§ **Work request**:
Your response should contain every line from the data below that holds the string "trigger".

§ **Source data**:
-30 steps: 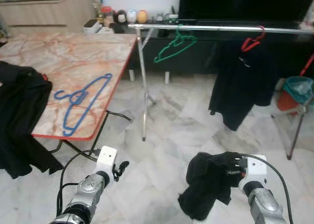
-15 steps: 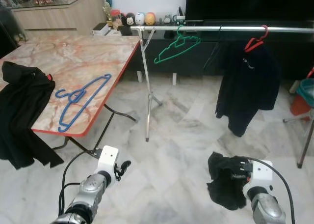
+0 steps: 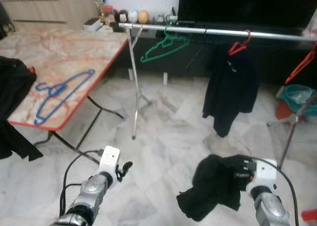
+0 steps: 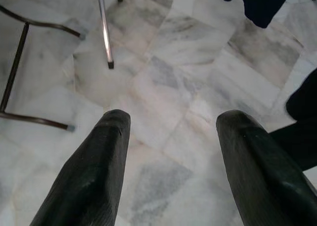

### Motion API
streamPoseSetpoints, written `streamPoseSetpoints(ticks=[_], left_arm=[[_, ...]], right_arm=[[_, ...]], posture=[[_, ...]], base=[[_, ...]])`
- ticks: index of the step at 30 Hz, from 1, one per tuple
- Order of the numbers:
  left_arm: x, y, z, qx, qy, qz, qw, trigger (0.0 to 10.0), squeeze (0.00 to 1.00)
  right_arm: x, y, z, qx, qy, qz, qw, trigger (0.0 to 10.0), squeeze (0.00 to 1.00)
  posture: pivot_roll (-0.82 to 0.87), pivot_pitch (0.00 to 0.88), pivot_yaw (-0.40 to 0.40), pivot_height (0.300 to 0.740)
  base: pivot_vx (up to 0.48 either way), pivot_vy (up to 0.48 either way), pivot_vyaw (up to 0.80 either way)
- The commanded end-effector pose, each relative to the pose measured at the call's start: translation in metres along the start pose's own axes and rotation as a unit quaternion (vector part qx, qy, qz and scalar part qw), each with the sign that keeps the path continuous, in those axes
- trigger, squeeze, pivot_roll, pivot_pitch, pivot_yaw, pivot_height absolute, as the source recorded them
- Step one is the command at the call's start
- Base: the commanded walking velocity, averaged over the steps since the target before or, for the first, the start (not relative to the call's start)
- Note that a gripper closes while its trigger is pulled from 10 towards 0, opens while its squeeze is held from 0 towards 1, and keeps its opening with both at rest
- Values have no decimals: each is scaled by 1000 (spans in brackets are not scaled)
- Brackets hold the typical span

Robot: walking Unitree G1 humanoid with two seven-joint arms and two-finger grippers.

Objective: Hang hanger

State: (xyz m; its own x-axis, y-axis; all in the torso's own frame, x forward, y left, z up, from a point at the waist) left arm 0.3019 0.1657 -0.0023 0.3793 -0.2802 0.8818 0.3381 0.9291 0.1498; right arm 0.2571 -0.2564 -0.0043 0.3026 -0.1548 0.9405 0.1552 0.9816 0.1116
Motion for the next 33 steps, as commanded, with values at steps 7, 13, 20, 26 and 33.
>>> streamPoseSetpoints(ticks=[7,13,20,26,33], left_arm=[[-1,3,1,-4,5,-7,1000,10000,0],[-2,2,1,-8,6,-7,1000,10000,0],[2,4,0,-8,1,-8,1000,10000,0],[2,5,0,-7,0,-7,1000,10000,0],[0,4,1,-8,0,-3,1000,10000,0]], right_arm=[[8,4,-4,13,-14,4,1000,10000,0],[7,3,-3,5,-13,-2,1000,10000,0],[10,4,-4,4,-22,-9,1000,10000,0],[8,4,-3,1,-24,-9,1000,10000,0],[9,1,-2,-9,-27,-11,1000,10000,0]], posture=[[-2,0,21,740],[-2,0,22,740],[0,0,25,740],[0,0,25,740],[-7,0,31,740]], base=[[0,-316,0],[0,-342,0],[0,-355,-484],[0,-356,0],[0,-358,0]])
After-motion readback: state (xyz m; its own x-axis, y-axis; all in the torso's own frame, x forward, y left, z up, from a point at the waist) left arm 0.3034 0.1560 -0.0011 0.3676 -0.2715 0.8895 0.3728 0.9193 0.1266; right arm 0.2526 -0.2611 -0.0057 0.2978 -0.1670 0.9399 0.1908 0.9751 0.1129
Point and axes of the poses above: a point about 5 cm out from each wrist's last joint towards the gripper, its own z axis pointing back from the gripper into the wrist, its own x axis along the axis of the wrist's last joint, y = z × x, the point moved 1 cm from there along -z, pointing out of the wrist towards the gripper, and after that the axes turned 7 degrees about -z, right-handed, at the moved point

§ **Exercise result**:
  left_arm: x, y, z, qx, qy, qz, qw, trigger (0.0 to 10.0), squeeze (0.00 to 1.00)
  right_arm: x, y, z, qx, qy, qz, qw, trigger (0.0 to 10.0), squeeze (0.00 to 1.00)
- trigger, squeeze, pivot_roll, pivot_pitch, pivot_yaw, pivot_height absolute, as the source recorded them
- Note that a gripper closes while its trigger is pulled from 10 towards 0, opens while its squeeze is held from 0 towards 1, and keeps its opening with both at rest

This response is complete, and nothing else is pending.